Problem
Reproduce the listing that follows character for character, excluding its pictures.

Given information
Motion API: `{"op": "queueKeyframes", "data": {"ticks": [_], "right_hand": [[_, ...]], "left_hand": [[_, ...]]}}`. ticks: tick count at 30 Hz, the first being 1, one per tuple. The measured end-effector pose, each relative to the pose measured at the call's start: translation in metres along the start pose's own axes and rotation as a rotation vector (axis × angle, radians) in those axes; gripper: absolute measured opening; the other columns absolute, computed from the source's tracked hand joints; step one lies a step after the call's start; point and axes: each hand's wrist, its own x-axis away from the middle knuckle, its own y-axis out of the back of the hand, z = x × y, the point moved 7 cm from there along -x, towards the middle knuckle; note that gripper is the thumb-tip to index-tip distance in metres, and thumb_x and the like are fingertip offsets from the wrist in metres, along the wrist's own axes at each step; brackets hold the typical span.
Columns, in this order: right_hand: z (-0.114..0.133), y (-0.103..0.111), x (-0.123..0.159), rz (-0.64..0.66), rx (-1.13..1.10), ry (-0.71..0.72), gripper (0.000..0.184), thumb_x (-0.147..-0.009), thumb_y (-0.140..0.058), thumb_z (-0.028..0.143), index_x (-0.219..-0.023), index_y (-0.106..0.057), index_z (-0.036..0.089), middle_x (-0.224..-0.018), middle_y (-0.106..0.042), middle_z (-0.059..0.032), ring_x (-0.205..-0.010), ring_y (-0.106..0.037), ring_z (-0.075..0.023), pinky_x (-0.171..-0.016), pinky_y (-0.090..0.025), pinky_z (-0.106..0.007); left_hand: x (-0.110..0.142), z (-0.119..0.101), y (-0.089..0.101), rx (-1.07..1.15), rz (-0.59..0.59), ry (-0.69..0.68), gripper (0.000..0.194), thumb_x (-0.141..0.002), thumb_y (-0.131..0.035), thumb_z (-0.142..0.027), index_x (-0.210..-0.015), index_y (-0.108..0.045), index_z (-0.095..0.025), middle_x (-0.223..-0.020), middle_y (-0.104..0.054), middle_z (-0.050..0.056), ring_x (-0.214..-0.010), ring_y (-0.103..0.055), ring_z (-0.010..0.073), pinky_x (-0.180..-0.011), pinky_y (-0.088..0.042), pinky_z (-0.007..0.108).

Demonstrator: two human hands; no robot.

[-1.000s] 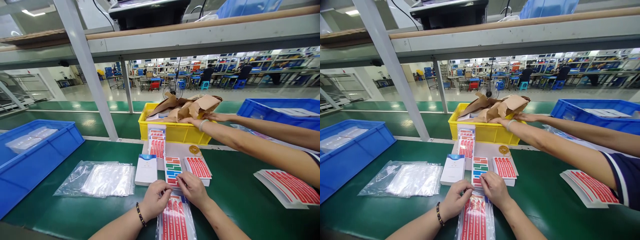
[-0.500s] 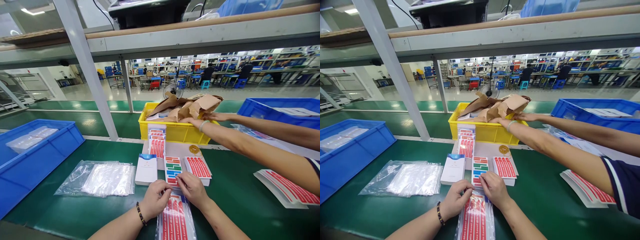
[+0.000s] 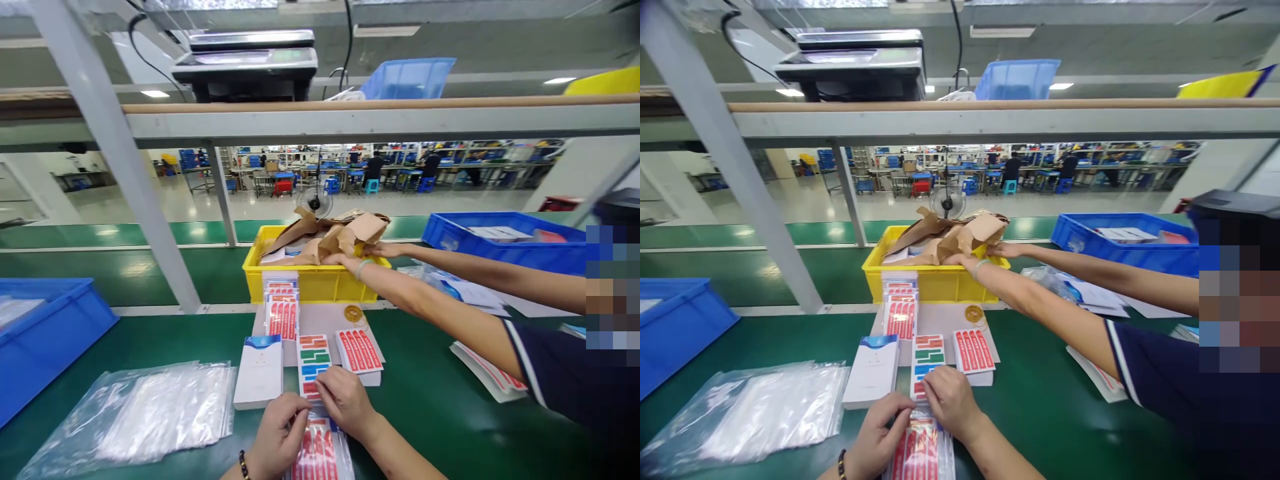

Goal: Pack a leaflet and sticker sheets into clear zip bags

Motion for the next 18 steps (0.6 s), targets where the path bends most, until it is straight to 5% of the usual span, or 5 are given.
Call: {"op": "queueKeyframes", "data": {"ticks": [11,15,18], "right_hand": [[0.003,-0.005,0.0,0.002,0.049,-0.003,0.017,-0.083,-0.04,0.018,-0.071,-0.053,0.017,-0.06,-0.053,-0.0006,-0.058,-0.046,-0.012,-0.055,-0.033,-0.025],[0.002,-0.004,-0.001,-0.006,0.01,-0.005,0.016,-0.083,-0.041,0.016,-0.073,-0.053,0.017,-0.06,-0.052,-0.0011,-0.058,-0.046,-0.0122,-0.055,-0.033,-0.025],[0.0,-0.002,-0.004,-0.018,-0.027,-0.003,0.015,-0.083,-0.041,0.016,-0.074,-0.053,0.016,-0.06,-0.052,-0.0017,-0.058,-0.046,-0.0124,-0.055,-0.034,-0.024]], "left_hand": [[0.003,-0.001,0.003,0.011,0.013,-0.067,0.015,-0.081,-0.043,-0.014,-0.087,-0.055,-0.02,-0.077,-0.061,0.002,-0.071,-0.057,0.0117,-0.064,-0.045,0.022],[-0.005,-0.042,0.023,0.025,-0.046,-0.213,0.017,-0.079,-0.043,-0.011,-0.089,-0.053,-0.018,-0.075,-0.059,0.004,-0.07,-0.055,0.0129,-0.064,-0.044,0.025],[-0.025,-0.083,0.038,0.019,0.08,-0.377,0.02,-0.076,-0.043,-0.01,-0.092,-0.052,-0.017,-0.078,-0.058,0.006,-0.075,-0.053,0.0152,-0.069,-0.044,0.029]]}}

Written solution
Motion API: `{"op": "queueKeyframes", "data": {"ticks": [_], "right_hand": [[_, ...]], "left_hand": [[_, ...]]}}`. ticks: tick count at 30 Hz, the first being 1, one per tuple. The measured end-effector pose, each relative to the pose measured at the call's start: translation in metres along the start pose's own axes and rotation as a rotation vector (axis × angle, radians) in those axes; gripper: absolute measured opening; the other columns absolute, computed from the source's tracked hand joints; step one lies a step after the call's start; point and axes: each hand's wrist, its own x-axis away from the middle knuckle, its own y-axis out of the back of the hand, z = x × y, the point moved 7 cm from there along -x, towards the middle knuckle; note that gripper is the thumb-tip to index-tip distance in metres, and thumb_x and the like are fingertip offsets from the wrist in metres, along the wrist's own axes at each step; brackets hold the typical span.
Columns, in this order: right_hand: z (-0.114..0.133), y (-0.103..0.111), x (-0.123..0.159), rz (-0.64..0.66), rx (-1.13..1.10), ry (-0.71..0.72), gripper (0.000..0.184), thumb_x (-0.147..-0.009), thumb_y (-0.140..0.058), thumb_z (-0.028..0.143), index_x (-0.219..-0.023), index_y (-0.106..0.057), index_z (-0.036..0.089), middle_x (-0.224..-0.018), middle_y (-0.106..0.042), middle_z (-0.059..0.032), ring_x (-0.205..-0.010), ring_y (-0.106..0.037), ring_z (-0.075..0.023), pinky_x (-0.171..-0.016), pinky_y (-0.090..0.025), pinky_z (-0.106..0.007); left_hand: x (-0.110..0.142), z (-0.119..0.101), y (-0.089..0.101), rx (-1.07..1.15), rz (-0.59..0.59), ry (-0.69..0.68), gripper (0.000..0.194), thumb_x (-0.141..0.002), thumb_y (-0.131..0.035), thumb_z (-0.142..0.027), index_x (-0.210..-0.015), index_y (-0.108..0.045), index_z (-0.095..0.025), middle_x (-0.223..-0.020), middle_y (-0.104..0.054), middle_z (-0.050..0.056), ring_x (-0.214..-0.010), ring_y (-0.103..0.055), ring_z (-0.010..0.073), pinky_x (-0.180..-0.011), pinky_y (-0.088..0.042), pinky_z (-0.007..0.108).

Demonstrator: two human hands; no robot.

[-1.000s] 
[-0.500s] 
[+0.000s] 

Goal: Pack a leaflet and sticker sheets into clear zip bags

Motion for the next 18 steps (0.6 s), targets where the path bends most, until it is straight to 5% of the usual span, or 5 are given.
Call: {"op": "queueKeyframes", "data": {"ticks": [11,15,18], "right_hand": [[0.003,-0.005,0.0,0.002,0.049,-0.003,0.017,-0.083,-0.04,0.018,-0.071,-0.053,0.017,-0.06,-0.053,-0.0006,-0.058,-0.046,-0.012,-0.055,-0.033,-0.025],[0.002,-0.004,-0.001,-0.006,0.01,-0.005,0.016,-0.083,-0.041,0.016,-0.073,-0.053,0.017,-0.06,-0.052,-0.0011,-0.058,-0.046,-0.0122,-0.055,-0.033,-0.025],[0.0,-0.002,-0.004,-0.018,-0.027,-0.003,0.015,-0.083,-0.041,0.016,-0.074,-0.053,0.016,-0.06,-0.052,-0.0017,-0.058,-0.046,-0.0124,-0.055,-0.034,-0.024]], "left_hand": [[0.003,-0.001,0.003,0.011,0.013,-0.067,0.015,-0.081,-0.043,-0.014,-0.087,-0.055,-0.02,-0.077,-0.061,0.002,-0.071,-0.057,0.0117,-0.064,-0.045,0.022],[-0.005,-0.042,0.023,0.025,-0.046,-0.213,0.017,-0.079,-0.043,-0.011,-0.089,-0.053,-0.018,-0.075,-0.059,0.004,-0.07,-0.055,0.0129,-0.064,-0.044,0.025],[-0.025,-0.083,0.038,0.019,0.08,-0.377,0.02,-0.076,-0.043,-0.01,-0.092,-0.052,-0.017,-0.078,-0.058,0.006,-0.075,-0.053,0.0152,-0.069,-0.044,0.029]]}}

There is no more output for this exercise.